“The majority of enterprise email compromise attacks take place on weekdays and during business hours”
Spear-phishing attacks use a several tactics including impersonation, targeting, timing and social engineering to steal money or personally identifiable information from organizations like the university
According to one report, 91% of enterprise e-mail compromise attacks take place on weekdays with spear-phishers sending out their phishing emails targeting large enterprises during normal business hours to make them look more convincing.
The average spear-phishing attack targets less than 10 employees and 94.5% of all of spear-phishing attacks target less than 25 people.
Urgency is often employed to get a fast response from targeted victims and 85% of all e-mail compromise attacks are so-called “urgent” requests.
At the university we have observed that email compromise attacks have high click-through rates. (Defined as: the tendency of a employee to click on embedded links in phishing e-mails) 10% of all spear-phishing emails successfully trick a user into clicking and this percentage rises alarmingly to over 30% when an attack impersonates someone within an organization. (We have seen correlations to this trend during recent university spear-phishing attacks.)
In the USA in the past year alone, organizations lost an average of R3.96 million.

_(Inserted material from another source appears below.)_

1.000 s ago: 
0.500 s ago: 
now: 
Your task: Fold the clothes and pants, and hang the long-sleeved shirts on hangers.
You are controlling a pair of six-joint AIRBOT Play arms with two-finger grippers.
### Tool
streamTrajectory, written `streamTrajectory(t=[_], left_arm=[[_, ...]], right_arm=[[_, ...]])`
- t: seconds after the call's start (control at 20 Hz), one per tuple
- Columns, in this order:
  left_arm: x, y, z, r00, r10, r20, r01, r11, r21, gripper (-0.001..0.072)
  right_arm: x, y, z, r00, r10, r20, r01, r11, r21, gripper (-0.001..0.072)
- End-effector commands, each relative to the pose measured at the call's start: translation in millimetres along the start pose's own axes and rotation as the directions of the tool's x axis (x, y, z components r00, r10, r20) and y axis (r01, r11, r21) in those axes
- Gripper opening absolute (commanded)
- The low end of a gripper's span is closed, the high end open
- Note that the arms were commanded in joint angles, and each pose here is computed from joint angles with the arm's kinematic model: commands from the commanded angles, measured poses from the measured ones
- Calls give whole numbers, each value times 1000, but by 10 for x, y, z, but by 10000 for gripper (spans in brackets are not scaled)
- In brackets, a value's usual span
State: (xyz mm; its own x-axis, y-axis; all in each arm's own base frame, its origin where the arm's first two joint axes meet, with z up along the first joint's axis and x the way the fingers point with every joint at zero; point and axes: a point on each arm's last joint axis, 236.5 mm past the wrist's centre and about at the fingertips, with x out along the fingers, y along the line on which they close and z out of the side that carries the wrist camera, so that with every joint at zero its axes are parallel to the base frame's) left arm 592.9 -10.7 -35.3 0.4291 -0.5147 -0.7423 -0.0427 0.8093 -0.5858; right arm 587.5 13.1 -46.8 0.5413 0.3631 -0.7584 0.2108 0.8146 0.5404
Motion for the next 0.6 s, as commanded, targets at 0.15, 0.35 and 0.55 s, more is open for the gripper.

During the past four years spear-phishing attacks cost USA businesses over R382 billion.
Spear-phishing attackers will always try to find new ways to make their spear-phishing e-mails more convincing. The end result will always be that it will become more costly and damaging to the university.
In October this year, Prof. Bruce Watson from the university’s Department of Information Science provided an interesting analysis of the state of cyber-security in South Africa, in a report “Secure software and legal systems needed for cyber safety“
While this article does address the vital need to continue to work on creating and providing better and more secure systems to block ongoing cyber-attacks on the university, I was disappointed that he downplayed the need for cyber-security awareness and sensitization among university personnel and students.
I have always maintained that taking the proper precautions and keeping the prime targets of cyber attacks, the ordinary personnel member, informed about the tactics cyber-criminals are using, and sensitizing and educating them will go a long way to help the university defend themselves more effectively against these highly targeted attacks.
To quote the Greek poet and philosopher, Aeschylus, “There are times when fear is good. It must keep its watchful place at the heart’s controls.”